Action item =>
Starting with the first line below, reproduce each line exactly until you have included the one bearing "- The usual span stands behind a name".

Dataset excerpt =>
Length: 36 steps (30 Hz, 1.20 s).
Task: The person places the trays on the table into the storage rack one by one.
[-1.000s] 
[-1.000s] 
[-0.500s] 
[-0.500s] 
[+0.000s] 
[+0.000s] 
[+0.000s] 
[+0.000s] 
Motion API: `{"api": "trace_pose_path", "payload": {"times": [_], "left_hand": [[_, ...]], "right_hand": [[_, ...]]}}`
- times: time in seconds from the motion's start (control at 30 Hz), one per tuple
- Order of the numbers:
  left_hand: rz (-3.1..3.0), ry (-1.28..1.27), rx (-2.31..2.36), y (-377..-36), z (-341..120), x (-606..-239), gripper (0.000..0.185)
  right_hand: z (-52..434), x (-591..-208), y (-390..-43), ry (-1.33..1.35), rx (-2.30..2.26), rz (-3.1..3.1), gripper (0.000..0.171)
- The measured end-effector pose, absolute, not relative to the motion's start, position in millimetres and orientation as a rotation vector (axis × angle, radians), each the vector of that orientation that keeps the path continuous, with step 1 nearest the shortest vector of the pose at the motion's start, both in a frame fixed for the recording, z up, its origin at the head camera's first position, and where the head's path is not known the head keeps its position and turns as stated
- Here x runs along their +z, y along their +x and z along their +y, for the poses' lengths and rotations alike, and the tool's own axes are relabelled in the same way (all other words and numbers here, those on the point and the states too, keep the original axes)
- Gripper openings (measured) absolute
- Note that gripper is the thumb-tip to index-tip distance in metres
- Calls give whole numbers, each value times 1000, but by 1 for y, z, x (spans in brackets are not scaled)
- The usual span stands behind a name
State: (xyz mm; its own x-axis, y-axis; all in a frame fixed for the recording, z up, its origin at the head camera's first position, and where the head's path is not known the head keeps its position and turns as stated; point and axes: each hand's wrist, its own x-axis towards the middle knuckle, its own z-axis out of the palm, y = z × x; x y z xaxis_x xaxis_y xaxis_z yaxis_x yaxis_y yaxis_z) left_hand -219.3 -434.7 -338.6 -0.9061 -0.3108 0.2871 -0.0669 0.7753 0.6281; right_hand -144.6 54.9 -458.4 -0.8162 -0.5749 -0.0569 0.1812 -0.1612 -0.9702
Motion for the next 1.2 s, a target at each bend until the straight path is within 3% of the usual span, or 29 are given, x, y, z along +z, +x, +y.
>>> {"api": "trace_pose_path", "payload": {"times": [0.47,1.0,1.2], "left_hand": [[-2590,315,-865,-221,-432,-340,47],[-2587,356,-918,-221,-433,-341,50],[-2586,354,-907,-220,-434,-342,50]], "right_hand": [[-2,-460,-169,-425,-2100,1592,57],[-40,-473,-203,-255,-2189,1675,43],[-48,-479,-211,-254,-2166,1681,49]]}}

Solved exercise =>
Length: 36 steps (30 Hz, 1.20 s).
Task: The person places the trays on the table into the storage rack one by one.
[-1.000s] 
[-1.000s] 
[-0.500s] 
[-0.500s] 
[+0.000s] 
[+0.000s] 
[+0.000s] 
[+0.000s] 
Motion API: `{"api": "trace_pose_path", "payload": {"times": [_], "left_hand": [[_, ...]], "right_hand": [[_, ...]]}}`
- times: time in seconds from the motion's start (control at 30 Hz), one per tuple
- Order of the numbers:
  left_hand: rz (-3.1..3.0), ry (-1.28..1.27), rx (-2.31..2.36), y (-377..-36), z (-341..120), x (-606..-239), gripper (0.000..0.185)
  right_hand: z (-52..434), x (-591..-208), y (-390..-43), ry (-1.33..1.35), rx (-2.30..2.26), rz (-3.1..3.1), gripper (0.000..0.171)
- The measured end-effector pose, absolute, not relative to the motion's start, position in millimetres and orientation as a rotation vector (axis × angle, radians), each the vector of that orientation that keeps the path continuous, with step 1 nearest the shortest vector of the pose at the motion's start, both in a frame fixed for the recording, z up, its origin at the head camera's first position, and where the head's path is not known the head keeps its position and turns as stated
- Here x runs along their +z, y along their +x and z along their +y, for the poses' lengths and rotations alike, and the tool's own axes are relabelled in the same way (all other words and numbers here, those on the point and the states too, keep the original axes)
- Gripper openings (measured) absolute
- Note that gripper is the thumb-tip to index-tip distance in metres
- Calls give whole numbers, each value times 1000, but by 1 for y, z, x (spans in brackets are not scaled)
- The usual span stands behind a name

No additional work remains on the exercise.